Aku ingin mengatakan kalau Yuzuha menghilang dari hidupku.

Dan itu menjadi lebih mudah bagiku.

Sejak Yuzuha dan Yamazaki mulai mengabaikanku, seluruh kelas mengikutinya.

Aku seperti udara, seseorang yang ada tanpa ada yang memperhatikan.

Jelas bahwa orang tuaku memperhatikan ada sesuatu yang terjadi di sekolah.

Ayahku bertanya tentang hal itu, tapi aku berbicara dengan Yuji untuk tetap diam sebelumnya.

Tapi Ayah pasti menemukan sesuatu yang terjadi sejak Yuzuha dan aku menjadi seperti orang asing.

Mungkin itu sebabnya dia tidak keberatan ketika aku meminta untuk pindah sekolah, meskipun itu di prefektur lain.

Awalnya, ibu Yuzuha bingung dengan transformasi Yuzuha tapi tetap menerimanya.

Ibunya juga memperhatikan kalau Yuzuha dan aku menjadi seperti orang asing, dan dia tidak lagi berbicara dengan orang tuaku.

Perjalanan sekolah berlalu seperti angin sepoi-sepoi.

Kami disuruh berkelompok, tapi mereka meninggalkanku sendiri.

Padahal, aku pergi ke mana pun aku mau.

Jauh lebih baik menyendiri daripada jempol yang sakit dalam kelompok.

Di sekolah, aku tidak pernah berbicara dengan siapa pun kecuali Yuji.

Pada hari libur, aku menghabiskan waktu sendirian saat Yuji tidak ada.

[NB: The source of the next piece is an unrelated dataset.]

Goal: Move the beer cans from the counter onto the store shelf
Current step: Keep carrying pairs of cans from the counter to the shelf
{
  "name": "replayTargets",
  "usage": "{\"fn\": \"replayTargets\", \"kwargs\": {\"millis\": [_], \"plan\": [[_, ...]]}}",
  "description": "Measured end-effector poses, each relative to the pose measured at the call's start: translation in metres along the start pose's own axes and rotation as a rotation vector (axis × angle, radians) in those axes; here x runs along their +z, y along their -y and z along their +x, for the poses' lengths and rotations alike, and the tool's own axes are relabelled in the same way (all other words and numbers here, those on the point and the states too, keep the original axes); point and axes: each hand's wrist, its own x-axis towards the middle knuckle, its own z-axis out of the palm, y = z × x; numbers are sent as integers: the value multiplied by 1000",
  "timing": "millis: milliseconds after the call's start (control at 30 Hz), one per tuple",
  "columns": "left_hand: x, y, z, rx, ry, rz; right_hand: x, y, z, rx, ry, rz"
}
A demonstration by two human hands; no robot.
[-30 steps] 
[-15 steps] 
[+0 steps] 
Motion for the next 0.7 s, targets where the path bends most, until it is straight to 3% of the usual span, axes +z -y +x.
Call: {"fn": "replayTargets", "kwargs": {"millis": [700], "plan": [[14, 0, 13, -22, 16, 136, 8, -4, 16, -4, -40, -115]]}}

Setelah liburan Natal, semua orang berbicara dengan penuh semangat tentang bagaimana pesta Yamazaki berlangsung sementara aku melanjutkan belajar.

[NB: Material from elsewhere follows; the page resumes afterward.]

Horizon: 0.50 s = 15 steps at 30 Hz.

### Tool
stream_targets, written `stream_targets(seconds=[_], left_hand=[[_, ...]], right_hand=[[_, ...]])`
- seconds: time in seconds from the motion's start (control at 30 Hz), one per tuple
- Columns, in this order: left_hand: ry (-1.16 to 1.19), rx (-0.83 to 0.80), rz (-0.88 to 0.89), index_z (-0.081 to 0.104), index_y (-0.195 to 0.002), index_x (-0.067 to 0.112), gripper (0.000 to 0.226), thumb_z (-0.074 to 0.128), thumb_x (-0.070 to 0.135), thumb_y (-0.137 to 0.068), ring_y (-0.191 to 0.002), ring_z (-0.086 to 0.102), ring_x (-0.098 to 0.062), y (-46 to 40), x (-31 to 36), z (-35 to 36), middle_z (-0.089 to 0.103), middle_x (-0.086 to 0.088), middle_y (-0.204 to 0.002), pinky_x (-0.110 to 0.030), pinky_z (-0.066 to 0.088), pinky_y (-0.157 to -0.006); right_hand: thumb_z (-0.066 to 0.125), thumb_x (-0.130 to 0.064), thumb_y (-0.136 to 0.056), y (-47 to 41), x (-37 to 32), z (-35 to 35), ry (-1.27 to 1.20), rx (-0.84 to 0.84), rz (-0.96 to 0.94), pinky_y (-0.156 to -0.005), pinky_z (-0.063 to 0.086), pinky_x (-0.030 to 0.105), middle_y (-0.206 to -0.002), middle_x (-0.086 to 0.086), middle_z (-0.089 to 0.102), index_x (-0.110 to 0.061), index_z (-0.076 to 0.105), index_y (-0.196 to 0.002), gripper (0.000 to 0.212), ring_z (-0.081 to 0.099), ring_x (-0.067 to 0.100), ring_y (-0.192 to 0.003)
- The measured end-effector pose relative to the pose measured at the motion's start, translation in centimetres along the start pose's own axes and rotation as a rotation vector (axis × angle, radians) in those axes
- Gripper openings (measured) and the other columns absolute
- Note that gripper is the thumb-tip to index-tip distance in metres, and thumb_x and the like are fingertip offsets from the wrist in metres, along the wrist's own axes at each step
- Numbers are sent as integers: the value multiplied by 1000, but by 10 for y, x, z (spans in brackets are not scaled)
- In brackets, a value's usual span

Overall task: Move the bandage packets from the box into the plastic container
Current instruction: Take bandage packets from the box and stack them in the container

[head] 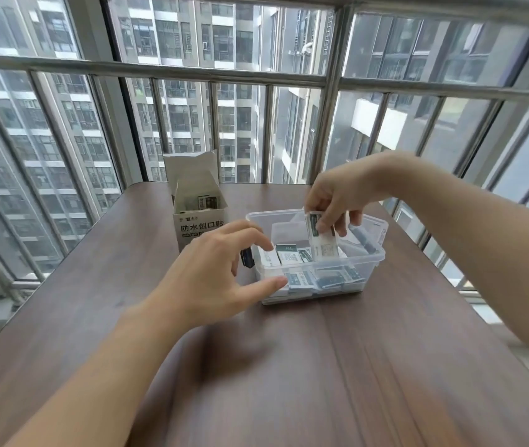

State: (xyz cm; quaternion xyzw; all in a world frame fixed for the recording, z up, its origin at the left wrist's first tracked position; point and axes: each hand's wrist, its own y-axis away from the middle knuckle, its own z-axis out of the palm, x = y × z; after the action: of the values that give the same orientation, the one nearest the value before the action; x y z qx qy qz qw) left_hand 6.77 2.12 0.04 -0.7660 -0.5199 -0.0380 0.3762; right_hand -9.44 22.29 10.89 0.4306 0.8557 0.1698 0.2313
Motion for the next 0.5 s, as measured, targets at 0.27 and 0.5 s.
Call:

Begitu aku memasuki SMA, aku tidak akan melihat wajah berotak rendah, vulgar, dan bodoh ini… hanya itu yang ada di pikiranku saat aku terus maju.

Setelah lulus ujian SMA, sekarang adalah upacara kelulusan.

Ahh!

Aku ingin pergi dan pulang secepat mungkin.

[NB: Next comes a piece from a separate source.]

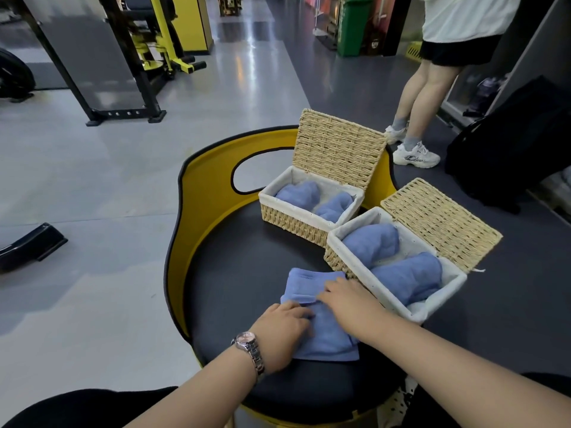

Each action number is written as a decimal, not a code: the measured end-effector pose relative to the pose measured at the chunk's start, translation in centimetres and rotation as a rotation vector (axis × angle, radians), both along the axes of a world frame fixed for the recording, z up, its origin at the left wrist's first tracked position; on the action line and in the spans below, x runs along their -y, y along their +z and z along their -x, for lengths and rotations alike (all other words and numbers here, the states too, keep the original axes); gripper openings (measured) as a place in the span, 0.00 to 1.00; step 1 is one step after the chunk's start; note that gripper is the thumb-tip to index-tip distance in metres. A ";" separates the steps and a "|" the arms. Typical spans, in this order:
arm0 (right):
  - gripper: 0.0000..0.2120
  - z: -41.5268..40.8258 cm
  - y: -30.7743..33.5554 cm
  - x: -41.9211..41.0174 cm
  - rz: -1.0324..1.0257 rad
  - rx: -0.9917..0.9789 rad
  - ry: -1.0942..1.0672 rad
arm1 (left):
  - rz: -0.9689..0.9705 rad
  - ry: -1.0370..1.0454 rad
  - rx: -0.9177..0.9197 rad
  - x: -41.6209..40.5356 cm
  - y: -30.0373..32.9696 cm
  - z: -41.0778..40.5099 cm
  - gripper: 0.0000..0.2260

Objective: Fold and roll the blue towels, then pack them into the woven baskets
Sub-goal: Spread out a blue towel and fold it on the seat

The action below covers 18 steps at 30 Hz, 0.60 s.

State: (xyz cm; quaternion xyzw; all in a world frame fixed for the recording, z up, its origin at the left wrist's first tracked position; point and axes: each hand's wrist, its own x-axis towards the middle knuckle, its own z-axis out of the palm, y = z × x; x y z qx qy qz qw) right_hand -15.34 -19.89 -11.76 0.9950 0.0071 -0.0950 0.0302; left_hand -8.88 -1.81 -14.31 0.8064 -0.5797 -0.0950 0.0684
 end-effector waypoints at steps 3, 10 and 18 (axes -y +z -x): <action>0.21 0.0 -1.0 0.1 -0.025 -0.103 -0.072 | 0.196 0.341 -0.185 0.1 0.7 0.9 0.11; 0.14 -0.6 0.8 -1.3 -0.008 -0.179 -0.128 | -0.187 0.649 -0.342 -1.2 1.3 -0.3 0.16; 0.32 -1.2 1.3 0.1 -0.545 0.081 -0.367 | -0.078 0.666 -0.394 -3.5 1.8 -5.2 0.25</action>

Kata-kata guru wali kelasku baru saja berpindah dari satu telinga ke telinga lainnya.

Setelah menyerahkan album kelulusan, aku segera meninggalkan kelas.

Aku tidak punya kata-kata untuk guru wali kelasku dan bahkan lebih untuk teman sekelasku.

Perayaan kelulusan, atau bahkan pesta kedua, aku tak peduli apa yang ingin mereka lakukan.

Aku akan meninggalkan rumah hari ini.

Aku tidak ingin tinggal di kota ini, apalagi dengan orang-orang seperti ini.

Tanpa menoleh ke belakang, aku meninggalkan sekolah dengan pikiran untuk meninggalkan kenangan terburukku di tahun-tahun SMP ku.